Like MLK, none of us may live to see the end of the racism, materialism, militarism, sexism, or any of the other injustices we face.

But by awakening to the injustice Page 8

By co-conspiring in partnership and solidarity By committing to and celebrating each step in the process By believing in the possibilities of change and liberation

We are building a community that not only transforms lives, but transforms itself into the living breath of the promised land.

The tradition on Passover is to end by saying next year in Jerusalem, next year in the promised land. The promised land is what we are creating through our ongoing commitment to the path of freedom, and justice, and love.

So in the spirit of Passover, the sprit of that commitment I say to you:

In every generation a Pharaoh In every generation LIBERATION!

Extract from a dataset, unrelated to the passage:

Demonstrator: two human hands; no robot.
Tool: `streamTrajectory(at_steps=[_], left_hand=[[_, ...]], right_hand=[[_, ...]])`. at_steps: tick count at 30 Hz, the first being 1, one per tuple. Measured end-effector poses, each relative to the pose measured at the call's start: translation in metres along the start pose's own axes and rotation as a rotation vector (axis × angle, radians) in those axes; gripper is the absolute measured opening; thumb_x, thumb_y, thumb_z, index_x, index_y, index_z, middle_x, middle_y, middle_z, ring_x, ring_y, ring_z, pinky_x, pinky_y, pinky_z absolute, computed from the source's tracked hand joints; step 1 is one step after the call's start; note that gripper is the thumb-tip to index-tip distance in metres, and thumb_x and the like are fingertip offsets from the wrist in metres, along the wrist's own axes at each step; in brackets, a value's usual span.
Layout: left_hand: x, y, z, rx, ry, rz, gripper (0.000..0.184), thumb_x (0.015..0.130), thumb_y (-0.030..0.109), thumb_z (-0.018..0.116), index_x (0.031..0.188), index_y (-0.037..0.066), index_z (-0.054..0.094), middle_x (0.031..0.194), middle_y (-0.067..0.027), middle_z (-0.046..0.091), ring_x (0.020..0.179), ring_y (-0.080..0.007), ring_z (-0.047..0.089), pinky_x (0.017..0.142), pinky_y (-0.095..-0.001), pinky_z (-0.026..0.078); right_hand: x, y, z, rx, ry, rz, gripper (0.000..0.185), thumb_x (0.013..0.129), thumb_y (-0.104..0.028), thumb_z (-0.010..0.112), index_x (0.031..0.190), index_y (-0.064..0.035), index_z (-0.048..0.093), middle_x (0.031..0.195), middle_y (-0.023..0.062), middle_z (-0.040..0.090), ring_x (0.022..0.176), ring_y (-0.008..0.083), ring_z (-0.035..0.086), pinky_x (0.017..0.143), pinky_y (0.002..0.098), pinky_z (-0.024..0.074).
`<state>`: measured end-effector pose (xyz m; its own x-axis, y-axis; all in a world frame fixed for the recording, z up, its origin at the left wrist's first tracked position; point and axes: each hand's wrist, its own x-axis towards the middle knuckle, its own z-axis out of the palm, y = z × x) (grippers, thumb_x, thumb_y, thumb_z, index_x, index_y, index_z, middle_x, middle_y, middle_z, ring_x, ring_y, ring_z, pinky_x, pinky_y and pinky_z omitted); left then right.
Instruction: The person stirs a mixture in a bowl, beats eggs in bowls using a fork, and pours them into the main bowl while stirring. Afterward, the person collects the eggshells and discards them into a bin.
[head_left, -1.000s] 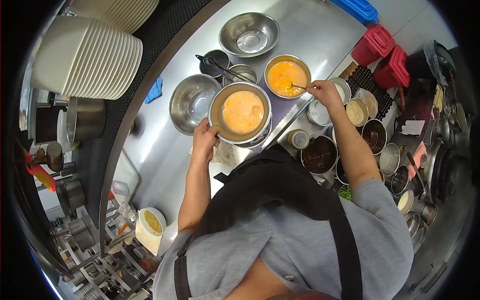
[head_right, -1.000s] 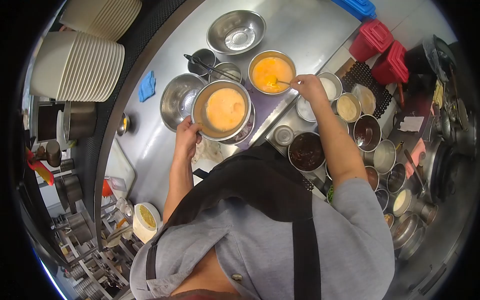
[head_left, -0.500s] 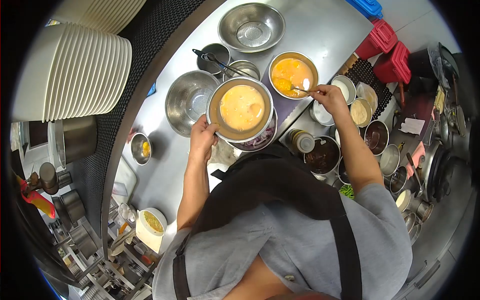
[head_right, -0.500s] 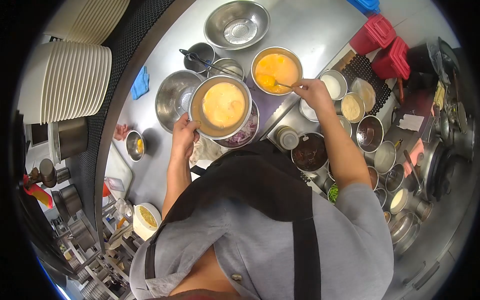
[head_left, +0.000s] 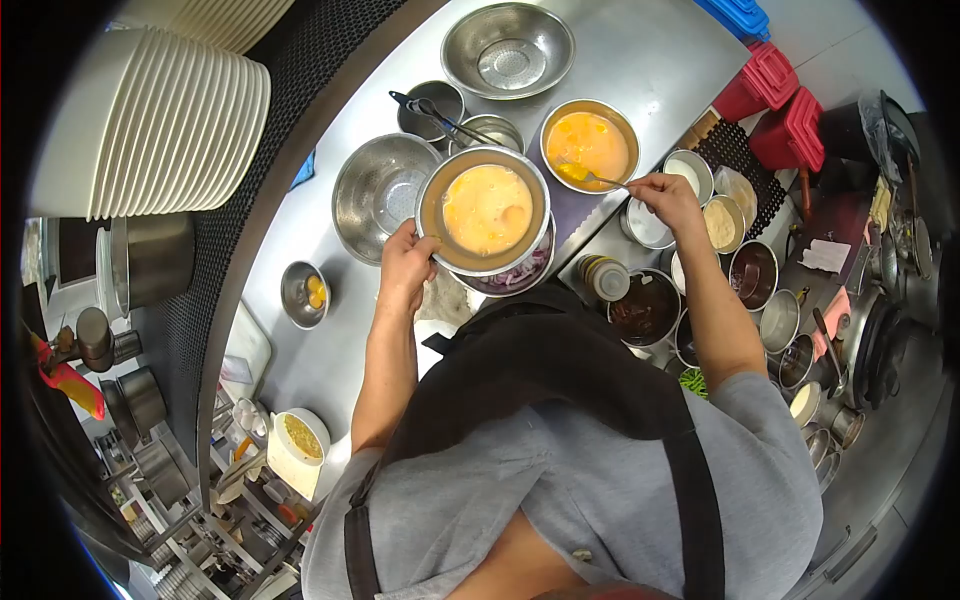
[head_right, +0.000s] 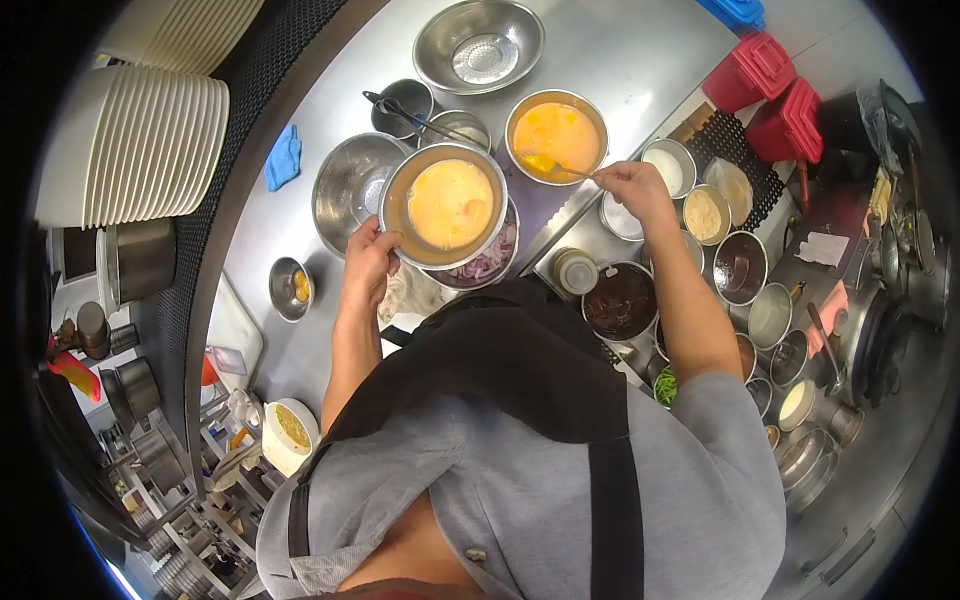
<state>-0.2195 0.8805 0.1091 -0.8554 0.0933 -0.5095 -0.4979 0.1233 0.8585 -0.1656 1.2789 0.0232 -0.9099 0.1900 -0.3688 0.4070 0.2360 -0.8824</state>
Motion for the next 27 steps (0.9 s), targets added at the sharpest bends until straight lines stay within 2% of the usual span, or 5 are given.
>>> streamTrajectory(at_steps=[15, 23, 24, 25, 27], left_hand=[[0.012, 0.007, 0.019, 0.041, -0.067, 0.023, 0.023, 0.079, 0.001, 0.056, 0.101, -0.005, 0.060, 0.066, -0.0059, 0.055, 0.043, -0.0092, 0.042, 0.036, -0.0274, 0.030], [0.017, 0.014, 0.036, -0.008, -0.160, -0.010, 0.031, 0.077, 0.001, 0.057, 0.108, -0.005, 0.059, 0.066, -0.0055, 0.058, 0.041, -0.0089, 0.044, 0.036, -0.0253, 0.030], [0.025, 0.003, 0.038, 0.033, -0.153, 0.058, 0.031, 0.078, 0.003, 0.058, 0.108, -0.004, 0.061, 0.070, -0.0076, 0.061, 0.046, -0.0122, 0.050, 0.038, -0.0276, 0.036], [0.033, -0.007, 0.039, 0.076, -0.128, 0.124, 0.031, 0.078, 0.005, 0.059, 0.108, -0.002, 0.063, 0.073, -0.0098, 0.063, 0.051, -0.0156, 0.057, 0.041, -0.0299, 0.042], [0.026, 0.001, 0.038, 0.161, -0.094, 0.024, 0.032, 0.076, 0.010, 0.061, 0.105, -0.002, 0.065, 0.075, -0.0135, 0.066, 0.055, -0.0215, 0.061, 0.050, -0.0345, 0.049]], right_hand=[[-0.008, -0.094, -0.070, -0.200, 0.192, -0.269, 0.024, 0.080, -0.021, 0.071, 0.095, -0.0021, 0.074, 0.065, -0.0021, 0.060, 0.057, 0.0047, 0.048, 0.053, 0.0212, 0.0373], [-0.054, -0.146, -0.035, -0.165, 0.190, -0.288, 0.023, 0.079, -0.017, 0.073, 0.094, 0.0001, 0.073, 0.063, -0.0041, 0.056, 0.058, 0.0046, 0.046, 0.053, 0.0211, 0.0331], [-0.060, -0.150, -0.031, -0.187, 0.173, -0.313, 0.024, 0.079, -0.017, 0.073, 0.094, 0.0011, 0.073, 0.064, -0.0039, 0.056, 0.059, 0.0050, 0.046, 0.053, 0.0216, 0.0331], [-0.060, -0.141, -0.029, -0.247, 0.162, -0.302, 0.024, 0.079, -0.018, 0.073, 0.094, 0.0011, 0.072, 0.066, -0.0005, 0.061, 0.062, 0.0062, 0.051, 0.056, 0.0226, 0.0381], [-0.071, -0.141, -0.002, -0.574, 0.078, -0.553, 0.020, 0.081, -0.018, 0.071, 0.092, -0.0011, 0.071, 0.079, 0.0127, 0.070, 0.070, 0.0145, 0.065, 0.065, 0.0279, 0.0490]])
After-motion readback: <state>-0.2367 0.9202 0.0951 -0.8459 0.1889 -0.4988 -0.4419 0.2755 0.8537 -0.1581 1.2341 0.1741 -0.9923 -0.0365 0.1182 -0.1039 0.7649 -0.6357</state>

Next year in a world of freedom! Next Year in a just world!

CLOSING WORDS

The tradition on Passover is to open wide the door for the prophet Elijah who will enter and announce the coming of the messiah, the savior.

Today we open wide our doors to symbolically welcome in those who are excluded, oppressed, and enslaved as an acknowledgement that salvation does not come from one person, but rather salvation in the here and now comes from recognizing the need for collective liberation, that we are not free until we are all free.

We also open our doors as a reminder that instead of waiting for an external prophet to come in, we rather go out into the world, bringing our message of love.

We do not wait for someone or something to come in and save us.

We are the ones we’ve been waiting for.

Go out into the world and make it so.